Description of the task: When the line with "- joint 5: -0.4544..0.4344" comes up, set it down and every later line to the end of the data, exactly and without pictures.

Recorded data:
━━━━━━
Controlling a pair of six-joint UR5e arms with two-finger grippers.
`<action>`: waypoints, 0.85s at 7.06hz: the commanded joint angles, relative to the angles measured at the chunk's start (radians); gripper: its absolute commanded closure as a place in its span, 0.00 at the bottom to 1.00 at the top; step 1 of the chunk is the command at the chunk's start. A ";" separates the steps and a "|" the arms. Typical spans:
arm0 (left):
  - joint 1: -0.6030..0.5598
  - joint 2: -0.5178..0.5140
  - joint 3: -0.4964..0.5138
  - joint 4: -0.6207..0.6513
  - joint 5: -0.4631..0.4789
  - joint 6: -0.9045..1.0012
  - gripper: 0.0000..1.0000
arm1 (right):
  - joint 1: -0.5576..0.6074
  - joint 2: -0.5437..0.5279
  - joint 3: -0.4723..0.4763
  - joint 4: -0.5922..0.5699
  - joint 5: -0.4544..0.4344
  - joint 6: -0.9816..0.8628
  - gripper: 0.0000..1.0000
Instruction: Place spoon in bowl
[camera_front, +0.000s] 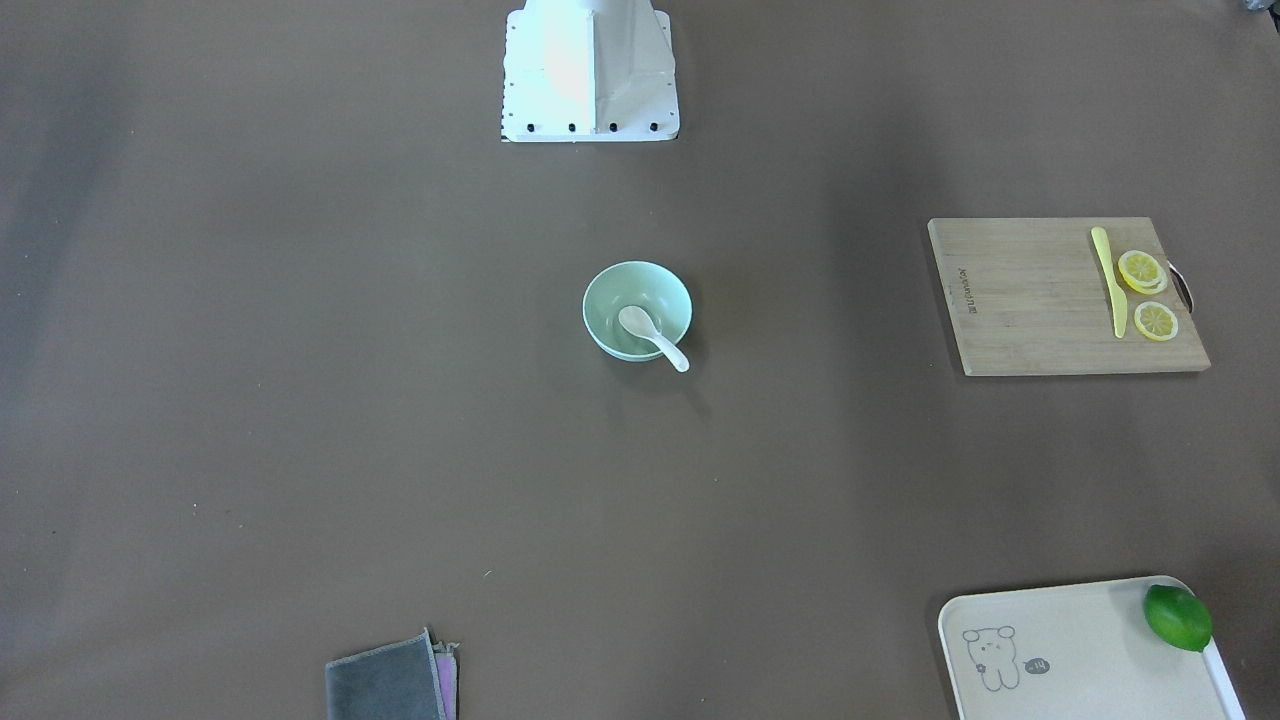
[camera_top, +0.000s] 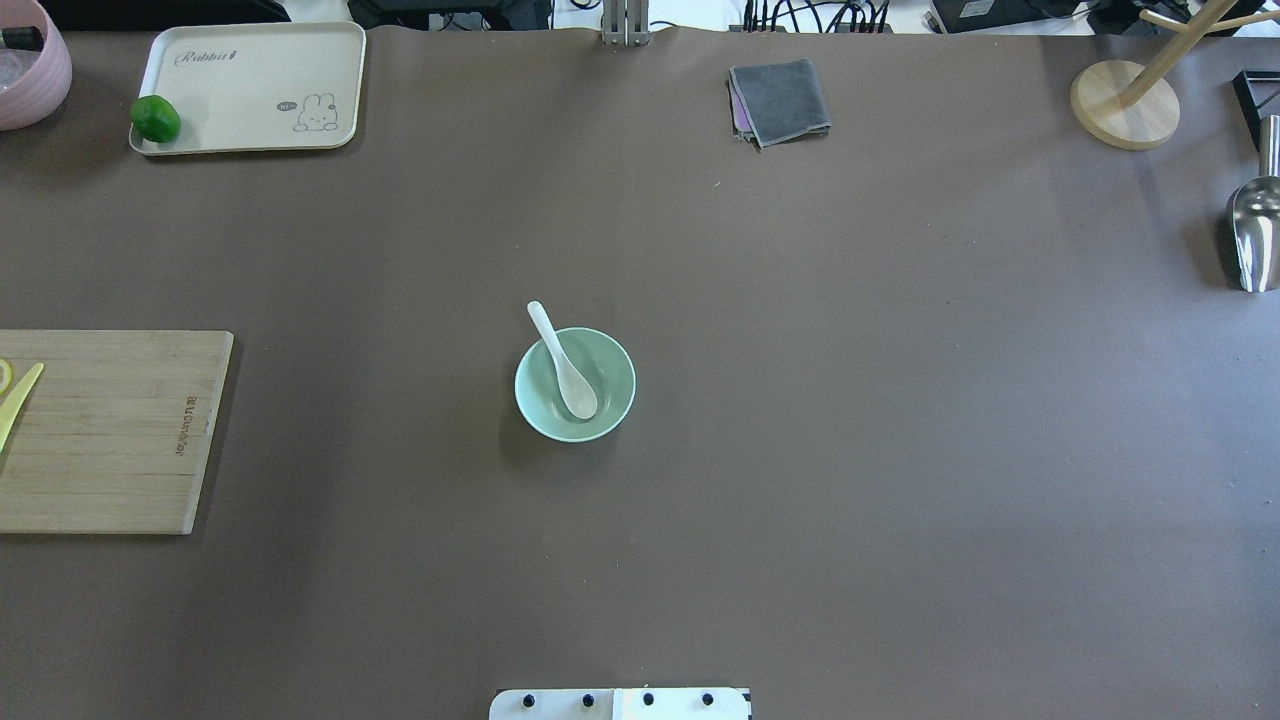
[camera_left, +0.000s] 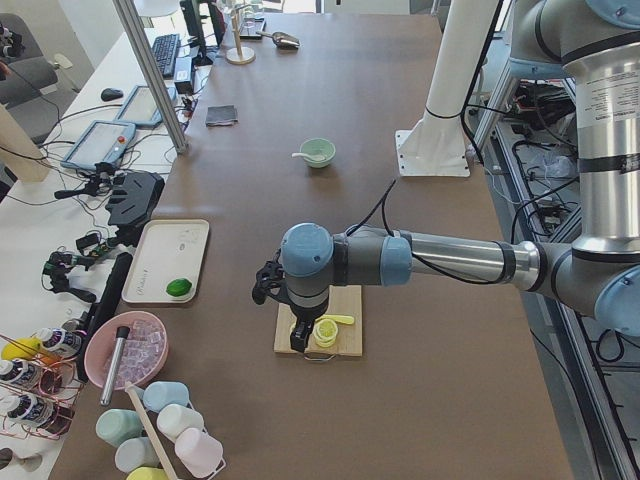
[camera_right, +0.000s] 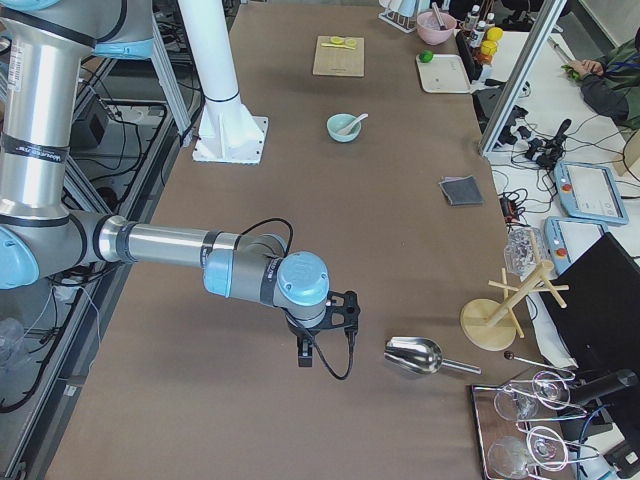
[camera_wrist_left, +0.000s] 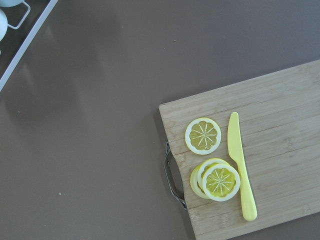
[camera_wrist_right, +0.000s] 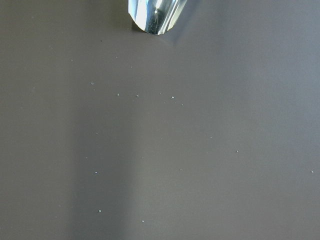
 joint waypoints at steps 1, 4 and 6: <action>-0.001 -0.001 -0.012 0.000 0.038 0.001 0.02 | 0.000 -0.001 -0.005 0.000 0.002 0.002 0.00; -0.002 0.001 -0.018 0.000 0.038 0.001 0.02 | 0.000 0.001 -0.003 0.002 0.051 0.000 0.00; -0.005 0.004 -0.026 0.000 0.036 0.001 0.02 | 0.000 0.001 -0.003 0.002 0.059 0.000 0.00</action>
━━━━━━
Reply:
  - joint 5: -0.4544..0.4344
  - joint 6: -0.9816..0.8628
  - gripper: 0.0000..1.0000
Instruction: Place spoon in bowl
[camera_front, +0.000s] 
[camera_top, +0.000s] 
[camera_left, +0.000s] 
[camera_right, +0.000s] 
[camera_wrist_left, +0.000s] 
[camera_wrist_right, +0.000s] 
 joint waypoints at steps 1, 4 and 6: <action>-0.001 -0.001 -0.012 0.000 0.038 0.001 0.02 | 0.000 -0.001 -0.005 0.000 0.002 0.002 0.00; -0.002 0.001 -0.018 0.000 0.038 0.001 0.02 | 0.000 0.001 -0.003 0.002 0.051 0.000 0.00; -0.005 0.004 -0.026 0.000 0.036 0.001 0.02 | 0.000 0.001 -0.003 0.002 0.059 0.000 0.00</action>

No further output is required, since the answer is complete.